_TASK REQUIREMENTS_: Using the data below, set down every line from the one containing "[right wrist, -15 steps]" through the one containing "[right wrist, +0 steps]", inclusive and unchanged. Pictures are to be skipped.

_INFORMATION SHOWN_:
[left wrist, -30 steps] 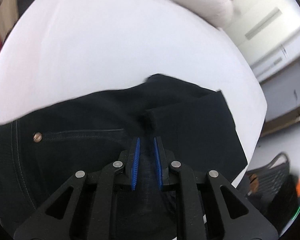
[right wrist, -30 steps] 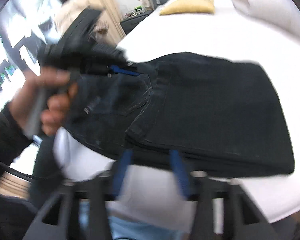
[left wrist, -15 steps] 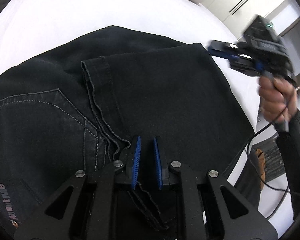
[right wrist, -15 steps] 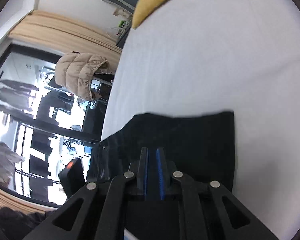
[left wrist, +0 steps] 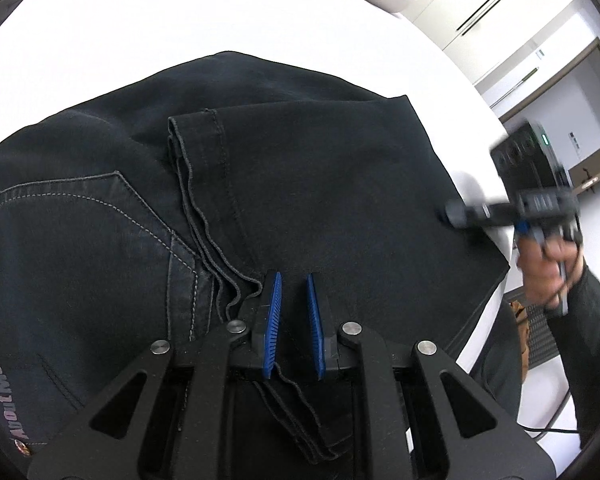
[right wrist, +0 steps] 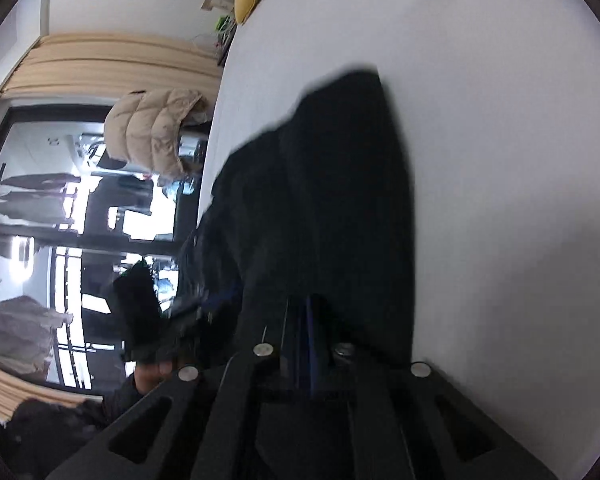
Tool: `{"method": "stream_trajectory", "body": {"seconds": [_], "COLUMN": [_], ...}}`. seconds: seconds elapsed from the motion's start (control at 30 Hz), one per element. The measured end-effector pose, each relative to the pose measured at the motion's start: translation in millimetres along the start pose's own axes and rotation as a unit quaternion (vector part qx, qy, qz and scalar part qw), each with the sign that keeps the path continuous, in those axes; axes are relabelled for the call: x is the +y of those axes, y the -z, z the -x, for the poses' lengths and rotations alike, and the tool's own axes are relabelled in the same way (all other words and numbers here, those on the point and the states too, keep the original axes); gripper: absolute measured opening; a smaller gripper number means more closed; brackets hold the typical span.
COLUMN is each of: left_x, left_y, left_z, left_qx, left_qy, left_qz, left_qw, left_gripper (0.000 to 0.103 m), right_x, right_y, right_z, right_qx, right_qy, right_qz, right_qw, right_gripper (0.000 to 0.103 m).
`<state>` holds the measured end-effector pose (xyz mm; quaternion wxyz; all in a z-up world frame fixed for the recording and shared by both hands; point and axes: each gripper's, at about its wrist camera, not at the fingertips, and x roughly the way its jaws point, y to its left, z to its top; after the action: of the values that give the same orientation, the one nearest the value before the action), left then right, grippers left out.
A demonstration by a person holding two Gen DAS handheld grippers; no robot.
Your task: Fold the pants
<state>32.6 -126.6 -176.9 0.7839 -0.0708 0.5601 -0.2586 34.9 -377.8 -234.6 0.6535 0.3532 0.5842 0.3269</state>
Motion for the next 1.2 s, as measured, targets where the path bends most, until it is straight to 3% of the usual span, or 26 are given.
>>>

_FINISHED EXERCISE_:
[right wrist, -15 steps] 
[left wrist, +0 steps] 
[right wrist, +0 steps] 

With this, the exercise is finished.